Game Platform Preparation For Legalized United States Online Gambling

The impending legislation to legalize online gambling in the US has ignited debate and speculation on how to prepare for and successfully launch and operate online gambling operations in the US. One of the major challenges for operators and game platform developers will be their ability to provide robust and scalable game content to address the large and sophisticated preferences of the US population. Building and managing reliable and scalable game platforms is a non-trivial. The act of crafting an online game strategy and executing the production, delivery, operation, integration and maintenance of games, game platforms, payment processing, age/identity/location systems is worthy of some serious planning.

Licensing Versus Build - I crafted a blog several months ago called "Should An Online Game Operator License Or Build Games?" I suggest you also read this blog to determine if building your own games/platform or having a third party provide you with a solution is the best way to go for your company. This decision has long term strategic business implications that are difficult to reverse once a path is chosen. The decision does not have to be binary. There are hybrids. However, the decision has significant impact on cost, staffing, organizational flexibility and market differentiation.

Even if you do decide to license games and a game platform the following points should still be taken into consideration when evaluating a vendors product offering.

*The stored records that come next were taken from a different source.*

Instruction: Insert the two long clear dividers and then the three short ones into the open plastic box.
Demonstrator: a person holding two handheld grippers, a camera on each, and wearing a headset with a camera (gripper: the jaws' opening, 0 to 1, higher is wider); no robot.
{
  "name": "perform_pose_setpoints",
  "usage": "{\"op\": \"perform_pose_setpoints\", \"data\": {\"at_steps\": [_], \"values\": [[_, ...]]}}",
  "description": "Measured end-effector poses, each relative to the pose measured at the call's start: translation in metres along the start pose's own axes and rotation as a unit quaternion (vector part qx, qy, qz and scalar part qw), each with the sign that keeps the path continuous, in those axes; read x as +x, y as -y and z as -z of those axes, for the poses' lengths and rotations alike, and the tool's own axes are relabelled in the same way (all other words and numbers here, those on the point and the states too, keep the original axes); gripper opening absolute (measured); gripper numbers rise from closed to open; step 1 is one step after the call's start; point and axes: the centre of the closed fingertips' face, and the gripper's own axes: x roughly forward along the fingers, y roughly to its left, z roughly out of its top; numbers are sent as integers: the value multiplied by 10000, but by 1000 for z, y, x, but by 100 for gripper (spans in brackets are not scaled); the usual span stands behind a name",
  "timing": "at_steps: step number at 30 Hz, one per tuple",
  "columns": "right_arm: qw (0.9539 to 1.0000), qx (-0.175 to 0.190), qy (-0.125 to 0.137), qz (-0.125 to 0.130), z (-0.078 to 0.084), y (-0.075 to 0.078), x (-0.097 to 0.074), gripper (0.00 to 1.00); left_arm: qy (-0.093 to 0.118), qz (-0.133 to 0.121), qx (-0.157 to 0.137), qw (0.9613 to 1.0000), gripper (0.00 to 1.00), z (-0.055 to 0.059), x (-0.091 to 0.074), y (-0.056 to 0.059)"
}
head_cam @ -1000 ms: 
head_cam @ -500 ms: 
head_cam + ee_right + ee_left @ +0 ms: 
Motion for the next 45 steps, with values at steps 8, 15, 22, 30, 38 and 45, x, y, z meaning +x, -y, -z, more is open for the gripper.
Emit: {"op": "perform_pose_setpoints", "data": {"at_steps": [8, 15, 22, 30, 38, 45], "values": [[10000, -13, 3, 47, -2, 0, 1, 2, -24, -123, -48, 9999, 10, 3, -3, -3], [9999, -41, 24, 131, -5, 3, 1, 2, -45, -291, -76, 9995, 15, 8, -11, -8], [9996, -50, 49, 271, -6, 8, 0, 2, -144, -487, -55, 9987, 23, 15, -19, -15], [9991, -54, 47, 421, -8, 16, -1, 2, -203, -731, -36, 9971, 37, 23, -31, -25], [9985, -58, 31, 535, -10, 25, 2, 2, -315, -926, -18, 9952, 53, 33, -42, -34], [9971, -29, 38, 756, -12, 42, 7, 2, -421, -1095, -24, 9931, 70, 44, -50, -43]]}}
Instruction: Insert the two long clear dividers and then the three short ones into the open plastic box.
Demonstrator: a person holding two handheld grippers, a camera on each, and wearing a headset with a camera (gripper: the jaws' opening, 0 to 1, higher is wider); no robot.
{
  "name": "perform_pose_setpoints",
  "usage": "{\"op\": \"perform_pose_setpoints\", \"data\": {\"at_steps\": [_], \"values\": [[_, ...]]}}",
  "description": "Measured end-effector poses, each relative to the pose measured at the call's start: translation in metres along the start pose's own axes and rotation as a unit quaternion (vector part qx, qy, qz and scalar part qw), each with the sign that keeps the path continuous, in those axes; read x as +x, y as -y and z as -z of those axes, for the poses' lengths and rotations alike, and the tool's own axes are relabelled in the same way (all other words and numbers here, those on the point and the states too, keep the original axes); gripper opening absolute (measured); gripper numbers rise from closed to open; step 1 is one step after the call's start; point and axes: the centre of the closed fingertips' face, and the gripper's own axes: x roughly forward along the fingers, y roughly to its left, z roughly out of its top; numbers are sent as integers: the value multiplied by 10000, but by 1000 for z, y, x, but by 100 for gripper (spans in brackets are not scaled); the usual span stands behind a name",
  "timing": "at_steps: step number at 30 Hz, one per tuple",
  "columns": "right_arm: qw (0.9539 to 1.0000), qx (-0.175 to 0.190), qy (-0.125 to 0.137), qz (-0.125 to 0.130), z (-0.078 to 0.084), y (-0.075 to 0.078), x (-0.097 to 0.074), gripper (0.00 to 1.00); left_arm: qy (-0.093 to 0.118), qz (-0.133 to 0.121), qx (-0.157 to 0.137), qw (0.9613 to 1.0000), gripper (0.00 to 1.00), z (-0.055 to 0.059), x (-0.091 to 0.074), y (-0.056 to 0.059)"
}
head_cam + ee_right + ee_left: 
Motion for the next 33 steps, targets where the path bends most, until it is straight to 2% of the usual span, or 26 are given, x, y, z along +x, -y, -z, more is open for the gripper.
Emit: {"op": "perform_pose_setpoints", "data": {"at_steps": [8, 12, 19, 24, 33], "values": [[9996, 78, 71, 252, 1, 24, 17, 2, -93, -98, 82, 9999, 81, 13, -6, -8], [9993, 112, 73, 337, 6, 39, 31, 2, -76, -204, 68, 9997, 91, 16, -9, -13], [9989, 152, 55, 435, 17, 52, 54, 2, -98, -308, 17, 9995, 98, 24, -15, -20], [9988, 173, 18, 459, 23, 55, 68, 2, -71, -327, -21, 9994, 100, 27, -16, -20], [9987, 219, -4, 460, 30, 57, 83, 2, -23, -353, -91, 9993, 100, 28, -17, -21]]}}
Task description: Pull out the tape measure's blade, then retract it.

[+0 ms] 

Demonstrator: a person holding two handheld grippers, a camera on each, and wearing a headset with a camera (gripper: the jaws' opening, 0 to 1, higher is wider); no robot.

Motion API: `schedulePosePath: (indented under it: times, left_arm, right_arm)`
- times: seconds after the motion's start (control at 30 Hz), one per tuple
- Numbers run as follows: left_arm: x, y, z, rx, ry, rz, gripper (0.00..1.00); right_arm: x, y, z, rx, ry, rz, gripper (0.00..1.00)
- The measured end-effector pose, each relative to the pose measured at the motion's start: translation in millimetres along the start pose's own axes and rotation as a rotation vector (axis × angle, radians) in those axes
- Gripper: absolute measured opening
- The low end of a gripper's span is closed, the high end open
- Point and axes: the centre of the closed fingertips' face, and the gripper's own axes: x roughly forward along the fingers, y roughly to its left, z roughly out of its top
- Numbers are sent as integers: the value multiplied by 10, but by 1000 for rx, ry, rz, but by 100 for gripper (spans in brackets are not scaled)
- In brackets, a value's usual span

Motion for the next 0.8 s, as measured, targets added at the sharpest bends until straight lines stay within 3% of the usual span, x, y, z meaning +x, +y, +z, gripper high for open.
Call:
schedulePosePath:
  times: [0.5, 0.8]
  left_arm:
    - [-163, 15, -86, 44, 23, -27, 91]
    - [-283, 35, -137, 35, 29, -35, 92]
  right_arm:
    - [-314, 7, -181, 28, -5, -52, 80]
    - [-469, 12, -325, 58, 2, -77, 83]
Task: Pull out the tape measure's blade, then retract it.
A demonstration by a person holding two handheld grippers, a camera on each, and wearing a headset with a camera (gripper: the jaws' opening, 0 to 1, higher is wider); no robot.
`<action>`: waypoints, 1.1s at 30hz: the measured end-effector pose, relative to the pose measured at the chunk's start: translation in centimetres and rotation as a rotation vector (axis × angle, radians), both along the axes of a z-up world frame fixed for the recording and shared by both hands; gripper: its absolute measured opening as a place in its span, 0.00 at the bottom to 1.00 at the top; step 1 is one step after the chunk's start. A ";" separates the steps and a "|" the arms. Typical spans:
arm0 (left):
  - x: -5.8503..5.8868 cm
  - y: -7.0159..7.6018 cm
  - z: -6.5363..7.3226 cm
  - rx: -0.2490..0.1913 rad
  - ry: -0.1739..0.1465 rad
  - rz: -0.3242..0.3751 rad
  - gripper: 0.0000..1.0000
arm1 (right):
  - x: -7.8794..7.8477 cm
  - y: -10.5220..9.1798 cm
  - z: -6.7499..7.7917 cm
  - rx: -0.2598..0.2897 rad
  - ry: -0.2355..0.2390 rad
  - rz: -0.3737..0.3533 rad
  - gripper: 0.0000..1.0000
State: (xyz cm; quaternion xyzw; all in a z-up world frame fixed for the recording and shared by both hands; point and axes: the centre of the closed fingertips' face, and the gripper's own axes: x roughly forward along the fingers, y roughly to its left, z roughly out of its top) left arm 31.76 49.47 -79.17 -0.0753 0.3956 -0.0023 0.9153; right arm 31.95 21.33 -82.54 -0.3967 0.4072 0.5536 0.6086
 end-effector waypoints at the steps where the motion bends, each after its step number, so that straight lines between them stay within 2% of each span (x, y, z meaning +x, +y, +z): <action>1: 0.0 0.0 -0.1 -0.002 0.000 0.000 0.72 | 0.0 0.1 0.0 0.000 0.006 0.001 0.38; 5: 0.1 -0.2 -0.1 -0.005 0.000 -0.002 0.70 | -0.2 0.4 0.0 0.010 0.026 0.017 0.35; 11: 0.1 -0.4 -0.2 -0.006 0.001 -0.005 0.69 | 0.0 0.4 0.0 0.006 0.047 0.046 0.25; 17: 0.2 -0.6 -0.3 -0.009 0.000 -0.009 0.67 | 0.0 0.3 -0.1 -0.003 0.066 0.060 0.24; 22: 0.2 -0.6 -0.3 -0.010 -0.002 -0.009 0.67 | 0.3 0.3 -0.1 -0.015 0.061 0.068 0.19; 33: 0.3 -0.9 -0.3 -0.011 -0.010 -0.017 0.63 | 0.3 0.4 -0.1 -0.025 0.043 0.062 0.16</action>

The Primary Challenge(s) For Online Game Development - Online gaming is fundamentally different then most web applications. Online gaming is transaction intensive. The amount of transactions that occur per second in a popular online gaming site far exceed anything witnessed on a standard e-commerce site. Game applications are "state machines" that must be aware of what has happened, at a detailed level, at any instant in time in order to proceed to the next state. Game applications are data intensive requiring the capture and storage of every detail of game play. This level of detail is required to support the "state machinery", to address the need to audit previous game activity and to support financial transaction processes. Underlying the game play operation is a banking operation that has to be 100% accurate. Gaming platforms have to be secure to avoid internal and external attempts to influence game play and or to extract funds from the game system. Multiplayer games are social networks that include interaction in social and financial terms. Gaming sites are subject to legal scrutiny by state and federal authorities. To sum it up online gambling systems are complex and held to a higher standard then other web applications.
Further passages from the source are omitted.